There is a hole in our family pictures..
Earlier this month Chrissy Teigen announced the heartbreaking news she had lost her child, and it hit me right in my gut. I too had lost my third child and I too had named him Jack. Suddenly I was overcome with the raw emotion that comes with child loss. I suddenly was back in that ER room with multiple doctors telling me there is nothing they can do as they help my limp child in their hands covered in my blood.
There is something inside a woman that breaks when you lose a child, a core part, that no one knows existed until it breaks. Because you see we are not meant to outlive our children. We are meant to be in rockers and watch them blissfully with their own children. But instead 1 in 4 women will experience baby loss. It is a club no one wants a membership to and yet it is a silent club that no one acknowledges until they become a member. Then it consumes your identity.
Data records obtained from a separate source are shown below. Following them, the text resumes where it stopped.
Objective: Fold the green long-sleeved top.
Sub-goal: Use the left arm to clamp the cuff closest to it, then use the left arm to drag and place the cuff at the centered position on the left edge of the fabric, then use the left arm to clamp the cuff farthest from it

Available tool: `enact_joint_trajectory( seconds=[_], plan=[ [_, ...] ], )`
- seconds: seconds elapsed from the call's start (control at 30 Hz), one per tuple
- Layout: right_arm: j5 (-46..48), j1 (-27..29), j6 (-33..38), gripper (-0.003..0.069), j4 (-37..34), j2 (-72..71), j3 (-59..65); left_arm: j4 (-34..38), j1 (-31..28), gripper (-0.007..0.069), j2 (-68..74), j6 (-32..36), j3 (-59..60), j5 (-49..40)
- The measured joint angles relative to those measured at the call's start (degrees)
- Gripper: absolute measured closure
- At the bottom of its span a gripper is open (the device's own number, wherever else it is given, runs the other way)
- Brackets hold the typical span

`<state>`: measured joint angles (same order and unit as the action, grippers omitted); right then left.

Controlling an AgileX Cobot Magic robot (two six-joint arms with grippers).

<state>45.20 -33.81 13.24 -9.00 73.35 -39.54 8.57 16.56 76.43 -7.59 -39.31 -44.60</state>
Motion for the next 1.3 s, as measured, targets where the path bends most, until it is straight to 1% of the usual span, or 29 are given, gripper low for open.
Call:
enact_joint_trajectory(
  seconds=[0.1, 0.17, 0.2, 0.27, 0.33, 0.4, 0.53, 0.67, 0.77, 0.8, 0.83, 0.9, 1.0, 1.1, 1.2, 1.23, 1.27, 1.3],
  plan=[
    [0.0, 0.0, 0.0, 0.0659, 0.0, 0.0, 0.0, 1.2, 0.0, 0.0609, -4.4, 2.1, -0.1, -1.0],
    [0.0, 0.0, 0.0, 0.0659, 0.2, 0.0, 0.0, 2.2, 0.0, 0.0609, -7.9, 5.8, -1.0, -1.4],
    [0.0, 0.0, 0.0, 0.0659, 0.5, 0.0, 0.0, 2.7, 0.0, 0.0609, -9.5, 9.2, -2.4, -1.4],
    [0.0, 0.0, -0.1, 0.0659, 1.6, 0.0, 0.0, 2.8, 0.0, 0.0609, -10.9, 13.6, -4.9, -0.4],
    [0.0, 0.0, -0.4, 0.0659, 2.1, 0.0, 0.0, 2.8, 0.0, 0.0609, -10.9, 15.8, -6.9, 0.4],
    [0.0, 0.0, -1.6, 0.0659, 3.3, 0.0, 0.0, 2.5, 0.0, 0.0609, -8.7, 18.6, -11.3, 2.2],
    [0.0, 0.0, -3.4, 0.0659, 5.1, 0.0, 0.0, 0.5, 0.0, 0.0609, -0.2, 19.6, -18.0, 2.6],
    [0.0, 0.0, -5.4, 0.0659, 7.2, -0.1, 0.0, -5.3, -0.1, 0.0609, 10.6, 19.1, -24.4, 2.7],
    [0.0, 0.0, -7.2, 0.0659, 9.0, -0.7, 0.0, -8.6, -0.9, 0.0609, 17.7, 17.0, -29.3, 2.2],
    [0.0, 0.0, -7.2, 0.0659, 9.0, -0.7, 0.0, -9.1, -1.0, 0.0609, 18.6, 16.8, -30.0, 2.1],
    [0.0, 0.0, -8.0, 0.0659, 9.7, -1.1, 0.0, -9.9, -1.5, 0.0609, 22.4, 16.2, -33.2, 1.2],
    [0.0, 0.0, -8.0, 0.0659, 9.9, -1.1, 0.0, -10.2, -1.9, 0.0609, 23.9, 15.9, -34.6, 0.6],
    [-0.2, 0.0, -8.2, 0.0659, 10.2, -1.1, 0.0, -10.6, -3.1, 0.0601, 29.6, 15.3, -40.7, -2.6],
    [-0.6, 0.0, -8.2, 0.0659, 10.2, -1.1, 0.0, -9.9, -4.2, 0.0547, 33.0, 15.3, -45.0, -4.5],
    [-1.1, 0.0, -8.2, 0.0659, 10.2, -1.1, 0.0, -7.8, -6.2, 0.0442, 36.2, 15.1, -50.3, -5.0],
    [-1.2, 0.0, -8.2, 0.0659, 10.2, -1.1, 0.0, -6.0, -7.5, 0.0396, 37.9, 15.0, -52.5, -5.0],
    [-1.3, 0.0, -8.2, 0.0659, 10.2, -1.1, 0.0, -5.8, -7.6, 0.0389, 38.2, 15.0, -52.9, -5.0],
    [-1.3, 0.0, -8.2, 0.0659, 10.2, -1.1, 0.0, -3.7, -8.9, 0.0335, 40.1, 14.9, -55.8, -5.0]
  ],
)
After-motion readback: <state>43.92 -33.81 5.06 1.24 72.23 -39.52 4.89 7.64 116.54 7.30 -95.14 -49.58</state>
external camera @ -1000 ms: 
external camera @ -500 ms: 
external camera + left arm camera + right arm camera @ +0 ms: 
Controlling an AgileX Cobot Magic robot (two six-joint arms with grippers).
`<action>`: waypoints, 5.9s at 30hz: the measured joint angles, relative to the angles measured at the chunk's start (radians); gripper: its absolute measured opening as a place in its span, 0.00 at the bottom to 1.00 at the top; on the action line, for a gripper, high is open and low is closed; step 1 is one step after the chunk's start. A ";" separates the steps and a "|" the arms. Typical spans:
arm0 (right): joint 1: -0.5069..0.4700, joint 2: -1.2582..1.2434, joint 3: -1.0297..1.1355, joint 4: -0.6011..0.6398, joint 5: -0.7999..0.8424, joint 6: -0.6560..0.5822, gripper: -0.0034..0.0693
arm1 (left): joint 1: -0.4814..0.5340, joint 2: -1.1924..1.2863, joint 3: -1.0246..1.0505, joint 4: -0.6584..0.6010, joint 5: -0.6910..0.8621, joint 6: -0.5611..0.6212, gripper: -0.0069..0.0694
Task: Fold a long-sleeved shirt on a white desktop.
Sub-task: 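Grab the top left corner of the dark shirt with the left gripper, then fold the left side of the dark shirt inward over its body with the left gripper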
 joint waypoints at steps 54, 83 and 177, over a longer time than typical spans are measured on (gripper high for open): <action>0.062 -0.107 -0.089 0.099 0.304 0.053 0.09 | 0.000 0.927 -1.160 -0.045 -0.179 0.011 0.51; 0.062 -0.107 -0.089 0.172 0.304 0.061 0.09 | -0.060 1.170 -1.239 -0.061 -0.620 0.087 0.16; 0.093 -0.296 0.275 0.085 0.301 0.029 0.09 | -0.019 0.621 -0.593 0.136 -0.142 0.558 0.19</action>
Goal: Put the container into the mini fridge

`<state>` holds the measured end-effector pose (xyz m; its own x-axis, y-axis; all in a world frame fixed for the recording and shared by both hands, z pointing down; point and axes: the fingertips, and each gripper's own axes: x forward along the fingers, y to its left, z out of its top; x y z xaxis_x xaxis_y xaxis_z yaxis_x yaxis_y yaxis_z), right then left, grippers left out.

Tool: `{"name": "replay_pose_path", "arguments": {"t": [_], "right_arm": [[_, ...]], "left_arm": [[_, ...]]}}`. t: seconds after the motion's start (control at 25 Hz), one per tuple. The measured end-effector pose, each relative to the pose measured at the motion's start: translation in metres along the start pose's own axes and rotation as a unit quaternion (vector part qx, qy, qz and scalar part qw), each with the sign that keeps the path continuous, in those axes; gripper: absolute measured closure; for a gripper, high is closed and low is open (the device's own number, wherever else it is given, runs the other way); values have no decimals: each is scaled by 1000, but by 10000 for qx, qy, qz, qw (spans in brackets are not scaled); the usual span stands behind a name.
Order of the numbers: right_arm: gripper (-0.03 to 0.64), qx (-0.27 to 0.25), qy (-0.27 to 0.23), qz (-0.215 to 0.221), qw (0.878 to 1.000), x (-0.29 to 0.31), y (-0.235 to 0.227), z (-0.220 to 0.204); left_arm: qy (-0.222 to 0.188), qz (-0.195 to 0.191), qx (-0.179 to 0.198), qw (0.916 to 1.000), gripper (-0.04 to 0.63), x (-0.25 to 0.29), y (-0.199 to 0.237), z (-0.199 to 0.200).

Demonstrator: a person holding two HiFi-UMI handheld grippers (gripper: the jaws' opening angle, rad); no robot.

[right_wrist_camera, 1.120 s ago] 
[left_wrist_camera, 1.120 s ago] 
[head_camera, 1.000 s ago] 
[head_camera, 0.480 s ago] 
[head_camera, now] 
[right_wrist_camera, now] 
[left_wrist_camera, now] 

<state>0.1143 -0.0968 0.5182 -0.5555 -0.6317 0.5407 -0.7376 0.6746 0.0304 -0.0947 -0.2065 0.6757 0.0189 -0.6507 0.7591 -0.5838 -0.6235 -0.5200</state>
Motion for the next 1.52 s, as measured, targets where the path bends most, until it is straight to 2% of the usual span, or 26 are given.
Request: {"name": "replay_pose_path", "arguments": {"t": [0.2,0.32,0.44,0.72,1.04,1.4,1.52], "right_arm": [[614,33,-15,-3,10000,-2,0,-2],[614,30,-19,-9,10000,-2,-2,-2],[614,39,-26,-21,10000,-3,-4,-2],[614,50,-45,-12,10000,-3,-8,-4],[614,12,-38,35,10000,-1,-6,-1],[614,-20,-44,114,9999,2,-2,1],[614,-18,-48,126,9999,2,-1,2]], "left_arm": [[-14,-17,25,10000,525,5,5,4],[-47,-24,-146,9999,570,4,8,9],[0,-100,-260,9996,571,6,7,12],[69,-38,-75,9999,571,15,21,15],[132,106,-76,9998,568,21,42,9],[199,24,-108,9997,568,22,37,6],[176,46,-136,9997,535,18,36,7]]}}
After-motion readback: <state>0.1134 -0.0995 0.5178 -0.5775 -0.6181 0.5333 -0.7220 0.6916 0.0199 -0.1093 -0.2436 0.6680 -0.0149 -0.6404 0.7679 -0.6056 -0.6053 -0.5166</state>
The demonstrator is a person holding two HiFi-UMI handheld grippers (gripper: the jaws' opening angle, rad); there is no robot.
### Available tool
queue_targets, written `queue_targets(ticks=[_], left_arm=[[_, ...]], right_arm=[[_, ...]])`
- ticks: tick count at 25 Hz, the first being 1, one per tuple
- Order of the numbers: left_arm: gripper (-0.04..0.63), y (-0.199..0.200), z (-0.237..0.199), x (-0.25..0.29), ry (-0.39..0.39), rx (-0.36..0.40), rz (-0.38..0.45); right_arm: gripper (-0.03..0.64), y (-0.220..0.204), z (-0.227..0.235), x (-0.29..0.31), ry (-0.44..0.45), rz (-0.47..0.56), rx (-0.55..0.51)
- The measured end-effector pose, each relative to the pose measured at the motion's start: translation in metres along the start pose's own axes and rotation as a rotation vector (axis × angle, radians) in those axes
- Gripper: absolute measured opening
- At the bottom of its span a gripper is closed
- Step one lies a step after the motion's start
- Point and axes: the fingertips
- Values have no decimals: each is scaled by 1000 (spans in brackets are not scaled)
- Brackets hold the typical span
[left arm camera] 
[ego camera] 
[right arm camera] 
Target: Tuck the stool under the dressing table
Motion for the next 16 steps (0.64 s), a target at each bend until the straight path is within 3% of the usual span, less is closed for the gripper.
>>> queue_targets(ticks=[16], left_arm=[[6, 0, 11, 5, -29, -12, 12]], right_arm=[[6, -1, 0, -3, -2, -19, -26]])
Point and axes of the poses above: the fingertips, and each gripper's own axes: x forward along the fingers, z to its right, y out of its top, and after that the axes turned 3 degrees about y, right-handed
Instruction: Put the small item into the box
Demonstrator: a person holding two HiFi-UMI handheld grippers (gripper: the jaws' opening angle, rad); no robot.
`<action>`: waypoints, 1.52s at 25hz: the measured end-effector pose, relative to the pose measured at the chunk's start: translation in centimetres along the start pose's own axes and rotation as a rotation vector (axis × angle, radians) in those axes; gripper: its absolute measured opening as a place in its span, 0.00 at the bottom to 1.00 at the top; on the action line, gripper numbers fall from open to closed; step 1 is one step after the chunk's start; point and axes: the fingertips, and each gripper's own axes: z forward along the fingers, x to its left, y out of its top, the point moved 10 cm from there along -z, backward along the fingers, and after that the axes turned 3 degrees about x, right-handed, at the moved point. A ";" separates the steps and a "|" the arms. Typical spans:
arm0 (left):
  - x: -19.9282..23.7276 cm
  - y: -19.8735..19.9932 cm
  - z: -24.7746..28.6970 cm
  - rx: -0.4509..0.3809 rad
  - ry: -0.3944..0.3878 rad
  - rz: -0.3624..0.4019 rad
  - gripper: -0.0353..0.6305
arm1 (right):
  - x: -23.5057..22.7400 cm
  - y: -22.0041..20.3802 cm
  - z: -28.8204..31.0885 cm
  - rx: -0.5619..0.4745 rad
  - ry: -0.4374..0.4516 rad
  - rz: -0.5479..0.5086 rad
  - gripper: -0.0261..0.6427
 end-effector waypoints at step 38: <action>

Suddenly You are consumed by loss and the what ifs. I would not wish it on my worst enemy, there is a knowing look a woman who experienced a loss will give you and it differs from the look a regular person would give you. It is a heartbreaking knowing look like suddenly they just took you under their wing and become a sisterhood with you. The look of absolute understanding and pain.
The pain. It never leaves you, but you learn to live with it. You learn to look to blue sky days and wonder if your child is playing in the heavens looking down on you, then there are days you look up at the rainy sky and wonder why? Why were you chosen? You learn to lean on those around you, your silent sisterhood, as you navigate a new life.
I can testify it gets easier. The years go by and you are less consumed by pain, and you find new happiness. Maybe you have a rainbow baby, a child that follows a loss, and suddenly you are blessed with a chance to tell your rainbow all about his sibling in heaven watching over him. Maybe you decide to foster and adopt, and you are blessed in whole new sense. But I Promise you will find a way to carry on. Chrissy will get past this, she has the whole world watching as she grieves, but she will get past this and lets hope can be a shining light in the world of baby loss and help other mothers navigate their new normal
But there is a hole. There is a hole in your family pictures. For me it is between my daughter and youngest son, and his name is Jack and January 25th is his birthday and he would be turning 6 next year. I will always be his mother. I will always say his name. and every year in January I will remember him, and I will celebrate the short time I carried him and felt him move inside of me.